### ACTION ITEM
Could you write out every entry exactly as it stands?

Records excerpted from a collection
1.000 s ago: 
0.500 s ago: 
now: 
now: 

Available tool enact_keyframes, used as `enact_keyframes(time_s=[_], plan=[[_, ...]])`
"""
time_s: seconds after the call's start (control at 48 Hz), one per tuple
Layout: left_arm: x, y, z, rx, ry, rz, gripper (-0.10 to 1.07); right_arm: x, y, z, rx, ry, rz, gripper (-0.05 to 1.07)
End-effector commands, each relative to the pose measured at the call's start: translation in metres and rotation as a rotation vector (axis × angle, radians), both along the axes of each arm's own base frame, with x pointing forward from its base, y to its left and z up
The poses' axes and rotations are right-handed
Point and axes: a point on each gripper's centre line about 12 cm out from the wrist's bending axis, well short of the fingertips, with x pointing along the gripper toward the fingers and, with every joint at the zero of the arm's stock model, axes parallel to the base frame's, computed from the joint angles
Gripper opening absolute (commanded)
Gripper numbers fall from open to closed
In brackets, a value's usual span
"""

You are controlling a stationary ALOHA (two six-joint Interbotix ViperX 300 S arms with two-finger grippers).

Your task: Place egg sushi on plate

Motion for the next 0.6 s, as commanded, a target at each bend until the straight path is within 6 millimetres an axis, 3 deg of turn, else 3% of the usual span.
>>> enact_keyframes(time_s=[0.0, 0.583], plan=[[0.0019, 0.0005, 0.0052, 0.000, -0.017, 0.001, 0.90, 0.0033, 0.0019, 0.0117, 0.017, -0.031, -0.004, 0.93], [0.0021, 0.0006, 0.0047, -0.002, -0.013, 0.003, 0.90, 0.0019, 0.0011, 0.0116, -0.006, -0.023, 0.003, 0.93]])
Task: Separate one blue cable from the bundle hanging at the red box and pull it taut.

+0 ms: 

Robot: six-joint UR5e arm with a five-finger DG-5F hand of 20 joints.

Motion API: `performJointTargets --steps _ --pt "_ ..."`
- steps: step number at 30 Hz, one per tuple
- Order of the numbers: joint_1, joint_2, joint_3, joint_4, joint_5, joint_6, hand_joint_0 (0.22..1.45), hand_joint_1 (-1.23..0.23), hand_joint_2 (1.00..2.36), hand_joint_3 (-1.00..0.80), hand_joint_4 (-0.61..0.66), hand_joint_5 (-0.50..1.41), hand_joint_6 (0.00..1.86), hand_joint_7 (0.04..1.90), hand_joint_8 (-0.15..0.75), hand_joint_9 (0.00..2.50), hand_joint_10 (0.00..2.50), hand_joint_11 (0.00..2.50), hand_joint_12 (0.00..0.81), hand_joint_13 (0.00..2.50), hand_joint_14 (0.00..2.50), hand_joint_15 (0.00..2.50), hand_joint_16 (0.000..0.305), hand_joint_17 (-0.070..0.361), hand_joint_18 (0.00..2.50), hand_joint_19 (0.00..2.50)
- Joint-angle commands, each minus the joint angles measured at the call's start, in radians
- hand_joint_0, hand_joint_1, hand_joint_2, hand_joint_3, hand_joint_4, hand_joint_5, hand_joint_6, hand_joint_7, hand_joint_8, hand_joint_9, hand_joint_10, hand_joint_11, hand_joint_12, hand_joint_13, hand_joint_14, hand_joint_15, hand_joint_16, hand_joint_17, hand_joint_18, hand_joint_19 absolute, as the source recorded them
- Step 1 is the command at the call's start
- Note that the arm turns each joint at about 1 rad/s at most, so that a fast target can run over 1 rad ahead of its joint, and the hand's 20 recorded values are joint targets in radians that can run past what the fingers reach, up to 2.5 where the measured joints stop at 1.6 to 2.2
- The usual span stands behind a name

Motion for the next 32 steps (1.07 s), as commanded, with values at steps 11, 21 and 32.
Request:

### SOLUTION
1.000 s ago: 
0.500 s ago: 
now: 
now: 

Available tool enact_keyframes, used as `enact_keyframes(time_s=[_], plan=[[_, ...]])`
"""
time_s: seconds after the call's start (control at 48 Hz), one per tuple
Layout: left_arm: x, y, z, rx, ry, rz, gripper (-0.10 to 1.07); right_arm: x, y, z, rx, ry, rz, gripper (-0.05 to 1.07)
End-effector commands, each relative to the pose measured at the call's start: translation in metres and rotation as a rotation vector (axis × angle, radians), both along the axes of each arm's own base frame, with x pointing forward from its base, y to its left and z up
The poses' axes and rotations are right-handed
Point and axes: a point on each gripper's centre line about 12 cm out from the wrist's bending axis, well short of the fingertips, with x pointing along the gripper toward the fingers and, with every joint at the zero of the arm's stock model, axes parallel to the base frame's, computed from the joint angles
Gripper opening absolute (commanded)
Gripper numbers fall from open to closed
In brackets, a value's usual span
"""

You are controlling a stationary ALOHA (two six-joint Interbotix ViperX 300 S arms with two-finger grippers).

Your task: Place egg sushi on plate

Motion for the next 0.6 s, as commanded, a target at each bend until the straight path is within 6 millimetres an axis, 3 deg of turn, else 3% of the usual span.
>>> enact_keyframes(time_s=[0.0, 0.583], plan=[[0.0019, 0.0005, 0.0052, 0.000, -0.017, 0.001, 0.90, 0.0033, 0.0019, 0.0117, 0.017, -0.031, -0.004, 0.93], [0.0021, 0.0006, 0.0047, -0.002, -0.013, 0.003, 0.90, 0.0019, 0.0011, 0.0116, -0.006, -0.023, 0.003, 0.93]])
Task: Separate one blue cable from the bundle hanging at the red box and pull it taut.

+0 ms: 

Robot: six-joint UR5e arm with a five-finger DG-5F hand of 20 joints.

Motion API: `performJointTargets --steps _ --pt "_ ..."`
- steps: step number at 30 Hz, one per tuple
- Order of the numbers: joint_1, joint_2, joint_3, joint_4, joint_5, joint_6, hand_joint_0 (0.22..1.45), hand_joint_1 (-1.23..0.23), hand_joint_2 (1.00..2.36), hand_joint_3 (-1.00..0.80), hand_joint_4 (-0.61..0.66), hand_joint_5 (-0.50..1.41), hand_joint_6 (0.00..1.86), hand_joint_7 (0.04..1.90), hand_joint_8 (-0.15..0.75), hand_joint_9 (0.00..2.50), hand_joint_10 (0.00..2.50), hand_joint_11 (0.00..2.50), hand_joint_12 (0.00..0.81), hand_joint_13 (0.00..2.50), hand_joint_14 (0.00..2.50), hand_joint_15 (0.00..2.50), hand_joint_16 (0.000..0.305), hand_joint_17 (-0.070..0.361), hand_joint_18 (0.00..2.50), hand_joint_19 (0.00..2.50)
- Joint-angle commands, each minus the joint angles measured at the call's start, in radians
- hand_joint_0, hand_joint_1, hand_joint_2, hand_joint_3, hand_joint_4, hand_joint_5, hand_joint_6, hand_joint_7, hand_joint_8, hand_joint_9, hand_joint_10, hand_joint_11, hand_joint_12, hand_joint_13, hand_joint_14, hand_joint_15, hand_joint_16, hand_joint_17, hand_joint_18, hand_joint_19 absolute, as the source recorded them
- Step 1 is the command at the call's start
- Note that the arm turns each joint at about 1 rad/s at most, so that a fast target can run over 1 rad ahead of its joint, and the hand's 20 recorded values are joint targets in radians that can run past what the fingers reach, up to 2.5 where the measured joints stop at 1.6 to 2.2
- The usual span stands behind a name

Motion for the next 32 steps (1.07 s), as commanded, with values at steps 11, 21 and 32.
Request:

No further output is needed for the exercise.